Hence, it is essential to ascertain the accuracy of the anticipated output of any AI system prior to its deployment, at the very least by assessing the probability of success or failure for each instance. The assessor model, recently introduced by [7], is designed to evaluate AI systems in specific scenarios, determining the likelihood of success for a deployed system. This framework is underpinned by various broader impacts and illustrated with a single straightforward example of a classification problem. At its core, the model serves as an AI meta-model, overlaying deployed AI systems, and is mandated to fulfill five fundamental properties: anticipatory-forecasting the success of system outcomes for a given task before utilizing the system; autonomous-operating as a distinct model without access to internal system workings; granular-providing individual predictions for system behavior on each object; behavioral-incorporating emerging traits of deployed systems during prediction; and distributional-predicting outcomes based on system populations. Based on the characteristics, the assessor model is expected to predict the behavior of the system differently and consistently in specific scenarios. For instance, even if two systems perform the same task, they may do so in different ways, or a single system might vary its approach across situations or tasks due to varying levels of complexity.
Another method of evaluating ML models involves the application of item response theory (IRT), which gathers prediction outcomes for analysis. Unlike traditional approaches like calculating average accuracies for classification tasks, IRT pertains to the domain of psychometrics, aiming to gauge and analyze the abilities of respondents and the difficulty levels of items within a given survey. In this case, items and subjects correspond to input objects and ML models, respectively [13]. In IRT, there is done wide a range of analysis, particularly estimating the hardness of predicting each new instance by an AI system is considered [13,18]. In this paper, we also leverage responses from ML models similar to IRT to construct datasets to train and evaluate assessor models, however, the assessor-meta model learns these responses instead of computing IRT parameters to explain ML models.
In this research, we enhance the effectiveness of the assessor model by introducing a methodology aimed at reducing system errors. The initial assessor approach predicts a system’s single-input prediction’s success or failure, similar to binary classification. Therefore, if we have AI systems and their predictions on a test set, we can train an assessor model on this tuple of <system, input, systemsuccess> by assuming we have classification problems. However, this approach must be adjusted for regression problems. To implement with setting <system, input, systemsuccess>, we replace “system success” with its “error” and train the assessor model on this setting without losing any properties. Upon obtaining a prediction error from the assessor, we can determine whether to utilize the selected system based on a predefined threshold.

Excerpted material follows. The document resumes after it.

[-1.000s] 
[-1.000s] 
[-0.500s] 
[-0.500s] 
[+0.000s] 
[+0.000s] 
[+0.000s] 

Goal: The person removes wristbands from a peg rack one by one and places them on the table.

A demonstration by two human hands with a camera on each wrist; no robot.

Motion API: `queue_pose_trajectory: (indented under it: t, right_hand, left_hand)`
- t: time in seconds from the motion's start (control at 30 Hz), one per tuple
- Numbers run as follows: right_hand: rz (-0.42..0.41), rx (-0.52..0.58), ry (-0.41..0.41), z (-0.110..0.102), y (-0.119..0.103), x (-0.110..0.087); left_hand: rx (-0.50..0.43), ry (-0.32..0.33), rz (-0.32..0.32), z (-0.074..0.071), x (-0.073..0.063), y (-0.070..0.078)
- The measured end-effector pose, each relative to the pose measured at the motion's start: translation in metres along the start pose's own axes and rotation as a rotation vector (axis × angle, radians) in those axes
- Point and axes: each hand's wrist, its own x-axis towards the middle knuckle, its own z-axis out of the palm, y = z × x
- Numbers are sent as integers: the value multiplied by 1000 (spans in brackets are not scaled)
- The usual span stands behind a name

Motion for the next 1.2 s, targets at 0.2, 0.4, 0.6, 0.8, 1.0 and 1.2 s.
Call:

Our key contributions to this work: developing transformation from success probabilities to predicting errors with their inverse for continuous variables; adjusting this idea for regression, logistic regression, and classification with softmax output tasks on NN models and SVM. We also demonstrate our results in over 30 datasets to validate this proposal. Additionally, as the research focuses on ML models, the paper uses the terms “systems” or “models” interchangeably to refer to ML models, and calls the assessor model the “assessor” throughout.

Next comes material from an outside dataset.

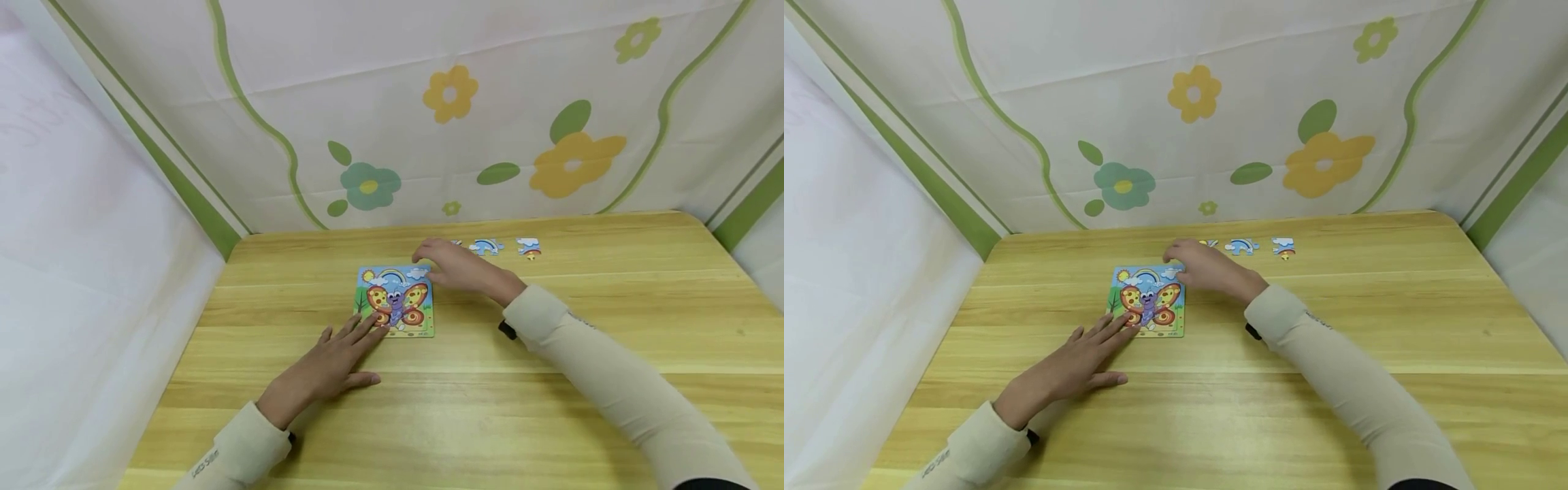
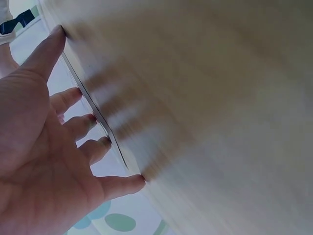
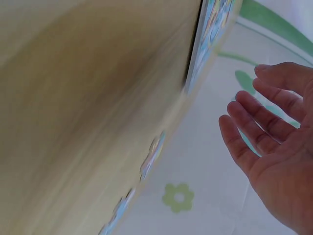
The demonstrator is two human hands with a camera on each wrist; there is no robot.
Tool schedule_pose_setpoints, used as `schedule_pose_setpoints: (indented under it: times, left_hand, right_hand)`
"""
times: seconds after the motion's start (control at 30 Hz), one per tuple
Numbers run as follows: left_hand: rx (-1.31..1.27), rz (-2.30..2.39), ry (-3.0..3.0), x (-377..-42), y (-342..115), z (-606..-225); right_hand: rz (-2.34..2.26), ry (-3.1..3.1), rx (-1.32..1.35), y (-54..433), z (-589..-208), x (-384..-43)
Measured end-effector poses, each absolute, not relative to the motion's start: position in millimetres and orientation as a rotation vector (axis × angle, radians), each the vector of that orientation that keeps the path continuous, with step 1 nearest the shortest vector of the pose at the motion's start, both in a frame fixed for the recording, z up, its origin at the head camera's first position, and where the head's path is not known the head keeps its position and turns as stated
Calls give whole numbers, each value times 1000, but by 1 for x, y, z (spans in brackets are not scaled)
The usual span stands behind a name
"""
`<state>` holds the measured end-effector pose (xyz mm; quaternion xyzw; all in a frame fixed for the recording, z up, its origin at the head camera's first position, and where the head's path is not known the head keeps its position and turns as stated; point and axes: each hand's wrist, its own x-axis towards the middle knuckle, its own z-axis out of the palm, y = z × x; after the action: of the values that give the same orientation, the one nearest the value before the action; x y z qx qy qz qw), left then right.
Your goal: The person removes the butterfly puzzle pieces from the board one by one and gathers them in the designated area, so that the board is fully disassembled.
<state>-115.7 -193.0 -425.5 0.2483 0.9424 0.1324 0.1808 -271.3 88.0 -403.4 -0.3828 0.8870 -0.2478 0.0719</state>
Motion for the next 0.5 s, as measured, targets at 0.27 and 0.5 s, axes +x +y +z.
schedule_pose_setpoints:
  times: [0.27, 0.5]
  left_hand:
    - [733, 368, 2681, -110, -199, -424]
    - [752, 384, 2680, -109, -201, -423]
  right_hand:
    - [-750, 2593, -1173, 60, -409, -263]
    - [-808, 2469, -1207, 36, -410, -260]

The rest of the paper is organized as follows: the next section summarizes relevant work; in Section 3, we introduce the core elements of the assessor procedure, the transformation, and our proposed approach to empower it; Section 4 presents a broad range of experiments as examples of three widely used ML tasks; final sections discuss and conclude our findings.
Since these assessor models have been recently proposed, their practical implementations are rare, so the following subsections present an overview of other assessing methods divided into several types. Nevertheless, one very similar approach is the use of instance hardness measure as part of the learning process [19] by subtracting the value from the output of softmax. This measurement is also computed from responses by a set of ML models, particularly multilayer perceptron, for classification tasks. Since the instance hardness is combined in the training process with backpropagation in an MLP model, the approach is not standalone.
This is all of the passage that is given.